__Work order__
Check each line of the material for the string "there", then give only how many lines have it.

[Opening Collected material section]

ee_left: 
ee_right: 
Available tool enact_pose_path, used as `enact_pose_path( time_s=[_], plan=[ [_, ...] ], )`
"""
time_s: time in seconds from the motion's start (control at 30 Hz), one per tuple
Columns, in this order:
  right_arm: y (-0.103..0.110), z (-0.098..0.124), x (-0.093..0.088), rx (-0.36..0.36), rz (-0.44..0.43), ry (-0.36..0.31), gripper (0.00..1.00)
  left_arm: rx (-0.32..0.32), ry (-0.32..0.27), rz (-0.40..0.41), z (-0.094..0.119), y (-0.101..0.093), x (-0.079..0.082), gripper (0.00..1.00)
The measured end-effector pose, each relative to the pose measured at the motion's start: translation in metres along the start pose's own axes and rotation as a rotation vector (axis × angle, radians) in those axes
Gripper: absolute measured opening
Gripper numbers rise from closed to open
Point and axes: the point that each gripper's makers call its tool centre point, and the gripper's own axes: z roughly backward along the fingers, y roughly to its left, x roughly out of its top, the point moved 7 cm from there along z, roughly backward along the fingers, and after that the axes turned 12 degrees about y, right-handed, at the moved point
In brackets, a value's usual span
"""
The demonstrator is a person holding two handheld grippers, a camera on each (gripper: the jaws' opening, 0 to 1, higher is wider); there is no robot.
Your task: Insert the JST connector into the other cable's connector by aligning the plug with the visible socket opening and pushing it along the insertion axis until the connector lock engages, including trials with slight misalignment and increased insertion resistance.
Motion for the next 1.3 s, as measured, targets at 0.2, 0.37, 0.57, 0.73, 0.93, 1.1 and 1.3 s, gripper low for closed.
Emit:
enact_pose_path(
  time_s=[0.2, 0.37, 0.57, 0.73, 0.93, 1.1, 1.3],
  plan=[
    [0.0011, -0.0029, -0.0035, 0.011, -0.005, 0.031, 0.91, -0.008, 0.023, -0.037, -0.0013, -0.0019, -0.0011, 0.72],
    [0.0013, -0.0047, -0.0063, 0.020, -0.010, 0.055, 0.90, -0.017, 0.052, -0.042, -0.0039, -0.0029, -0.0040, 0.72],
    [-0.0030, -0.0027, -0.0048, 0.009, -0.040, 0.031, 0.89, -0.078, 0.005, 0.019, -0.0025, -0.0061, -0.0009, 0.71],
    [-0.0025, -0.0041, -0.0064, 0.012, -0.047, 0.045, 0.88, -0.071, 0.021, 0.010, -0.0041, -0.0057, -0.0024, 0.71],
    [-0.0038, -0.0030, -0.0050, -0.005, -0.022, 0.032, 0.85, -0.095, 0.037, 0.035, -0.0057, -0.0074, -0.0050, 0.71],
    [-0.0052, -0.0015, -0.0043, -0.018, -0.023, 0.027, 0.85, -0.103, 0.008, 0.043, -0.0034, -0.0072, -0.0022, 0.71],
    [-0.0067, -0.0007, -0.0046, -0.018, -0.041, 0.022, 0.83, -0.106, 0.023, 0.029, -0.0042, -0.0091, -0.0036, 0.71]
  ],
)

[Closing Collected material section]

__Completed exercise__
2